Questi due contenuti del fagotto sono confusamente mescolati e strettamente embricati tra loro, per cui il lavoro del Matto sarà proprio quello di lavorare quanto più possibile sui primi per portare alla piena luce i secondi, in un continuo processo di crescita ed evoluzione, ascesa e caduta, simboleggiato dai ventuno Arcani Maggiori, la cui struttura enantiodromica, per usare un termine junghiano, rende chiaramente conto di un processo individuativo che non può svolgersi in maniera agevole e piana, ma chiama la persona al superamento di una serie di sfide che la rendono progressivamente più consapevole di sè.

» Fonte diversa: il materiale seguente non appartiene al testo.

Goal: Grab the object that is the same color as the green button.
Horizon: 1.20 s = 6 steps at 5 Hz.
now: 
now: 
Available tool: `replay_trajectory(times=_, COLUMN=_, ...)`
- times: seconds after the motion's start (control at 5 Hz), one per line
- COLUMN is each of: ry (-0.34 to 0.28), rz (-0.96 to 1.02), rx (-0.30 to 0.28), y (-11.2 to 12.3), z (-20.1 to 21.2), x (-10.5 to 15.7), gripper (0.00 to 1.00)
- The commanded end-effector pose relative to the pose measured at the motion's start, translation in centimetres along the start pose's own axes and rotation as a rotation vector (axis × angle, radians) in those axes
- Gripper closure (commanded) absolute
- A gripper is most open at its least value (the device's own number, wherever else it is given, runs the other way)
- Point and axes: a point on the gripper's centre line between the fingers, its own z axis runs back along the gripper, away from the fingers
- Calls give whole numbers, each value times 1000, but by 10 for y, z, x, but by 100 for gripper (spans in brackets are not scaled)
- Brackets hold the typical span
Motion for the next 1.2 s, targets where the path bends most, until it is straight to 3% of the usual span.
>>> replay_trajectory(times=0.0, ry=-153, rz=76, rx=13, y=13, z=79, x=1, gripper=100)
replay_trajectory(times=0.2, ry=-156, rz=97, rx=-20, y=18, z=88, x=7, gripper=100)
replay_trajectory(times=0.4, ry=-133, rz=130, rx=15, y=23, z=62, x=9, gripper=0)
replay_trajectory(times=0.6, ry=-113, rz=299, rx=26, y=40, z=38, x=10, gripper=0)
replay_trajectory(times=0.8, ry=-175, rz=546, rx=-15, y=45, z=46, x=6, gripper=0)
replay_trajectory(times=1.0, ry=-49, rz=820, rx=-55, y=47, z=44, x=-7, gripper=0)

Se assumiamo che si è del tutto liberi quando si è pienamente sé stessi, comprendiamo bene che il Matto non rappresenta la libertà, bensì il cammino, la spinta, l’anelito verso la libertà, che non è una condizione data, un regalo, un dato di fatto, bensì una conquista da raggiungere giorno per giorno. In relazione al simbolo del fagotto, il Matto simboleggia l’inconsapevolezza dell’essere, il quale ha necessità di passare attraverso una serie di tappe simbolicamente significative per svelare, esperienza dopo esperienza, quello che si nasconde nel suo sacchetto, ciò che, nei Tarocchi, viene rappresentato con l’Arcano XXI, il Mondo, compimento e realizzazione del viaggio del Matto.

Come ho spiegato nel mio libro, “Taronomia. Principi, metodo e deontologia della pratica tarologica“,

Il Matto dei Tarocchi non è cosciente di sapere benissimo dove sta andando, perché la sua consapevolezza è un’acquisizione continua e progressiva, che si palesa nella sperimentazione, passo dopo passo, degli archetipi incarnati dagli Arcani Maggiori. Ogni Arcano, una sfida evolutiva che lo avvicina sempre di più alla maturazione della sua ghianda.

E, se osserviamo il Mondo avendo in mente quanto scritto sinora, possiamo renderci conto che, adesso, il fagotto si è trasformato in una splendida ghirlanda che circonda e custodisce una preziosa Anima danzante, alleggerita dei pesi iniziali e realizzata nella sua natura più autentica, a ricordarci che liberi non si nasce, ma lo si diventa, affrontando con coraggio e lungimiranza le prove che l’esistenza dissemina sui nostri sentieri.